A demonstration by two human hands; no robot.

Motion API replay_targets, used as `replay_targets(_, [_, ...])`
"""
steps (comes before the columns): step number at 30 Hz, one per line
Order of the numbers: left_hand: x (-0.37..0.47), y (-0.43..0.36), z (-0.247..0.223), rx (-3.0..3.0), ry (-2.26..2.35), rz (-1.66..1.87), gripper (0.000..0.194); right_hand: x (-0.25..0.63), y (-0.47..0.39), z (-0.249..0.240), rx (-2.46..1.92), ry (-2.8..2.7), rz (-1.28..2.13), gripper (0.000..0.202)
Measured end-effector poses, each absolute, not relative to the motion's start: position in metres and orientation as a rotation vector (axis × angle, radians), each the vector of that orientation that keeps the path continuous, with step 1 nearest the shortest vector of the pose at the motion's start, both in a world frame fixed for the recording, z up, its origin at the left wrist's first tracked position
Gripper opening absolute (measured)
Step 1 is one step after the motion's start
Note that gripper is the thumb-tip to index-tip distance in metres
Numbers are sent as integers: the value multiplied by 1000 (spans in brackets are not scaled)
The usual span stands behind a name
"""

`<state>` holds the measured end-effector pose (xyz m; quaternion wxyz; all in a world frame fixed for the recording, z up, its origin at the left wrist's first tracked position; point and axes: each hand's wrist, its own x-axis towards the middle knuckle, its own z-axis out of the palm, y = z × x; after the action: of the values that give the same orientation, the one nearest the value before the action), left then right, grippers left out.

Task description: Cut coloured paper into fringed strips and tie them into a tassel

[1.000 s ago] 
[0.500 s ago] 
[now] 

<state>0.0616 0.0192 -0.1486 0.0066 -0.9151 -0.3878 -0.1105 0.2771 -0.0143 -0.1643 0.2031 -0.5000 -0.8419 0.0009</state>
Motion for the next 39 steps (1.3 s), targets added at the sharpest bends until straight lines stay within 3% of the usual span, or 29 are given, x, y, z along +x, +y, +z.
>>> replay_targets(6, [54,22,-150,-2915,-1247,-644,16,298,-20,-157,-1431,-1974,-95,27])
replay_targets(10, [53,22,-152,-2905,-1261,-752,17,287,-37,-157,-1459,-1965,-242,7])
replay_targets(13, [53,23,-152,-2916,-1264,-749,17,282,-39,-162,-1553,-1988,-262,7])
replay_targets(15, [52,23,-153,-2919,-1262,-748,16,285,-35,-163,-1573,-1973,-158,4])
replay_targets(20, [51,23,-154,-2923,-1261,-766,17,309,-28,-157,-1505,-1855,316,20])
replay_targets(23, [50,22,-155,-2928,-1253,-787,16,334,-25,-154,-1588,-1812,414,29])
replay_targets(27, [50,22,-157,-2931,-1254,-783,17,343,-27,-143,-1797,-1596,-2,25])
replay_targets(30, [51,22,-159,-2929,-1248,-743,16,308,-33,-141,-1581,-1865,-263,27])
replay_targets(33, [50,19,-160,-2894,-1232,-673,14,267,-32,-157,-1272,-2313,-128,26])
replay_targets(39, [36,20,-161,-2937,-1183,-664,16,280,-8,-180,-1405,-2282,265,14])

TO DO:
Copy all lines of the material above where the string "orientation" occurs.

ANSWER FOR THE TASK:
Measured end-effector poses, each absolute, not relative to the motion's start: position in metres and orientation as a rotation vector (axis × angle, radians), each the vector of that orientation that keeps the path continuous, with step 1 nearest the shortest vector of the pose at the motion's start, both in a world frame fixed for the recording, z up, its origin at the left wrist's first tracked position
`<state>` holds the measured end-effector pose (xyz m; quaternion wxyz; all in a world frame fixed for the recording, z up, its origin at the left wrist's first tracked position; point and axes: each hand's wrist, its own x-axis towards the middle knuckle, its own z-axis out of the palm, y = z × x; after the action: of the values that give the same orientation, the one nearest the value before the action), left then right, grippers left out.

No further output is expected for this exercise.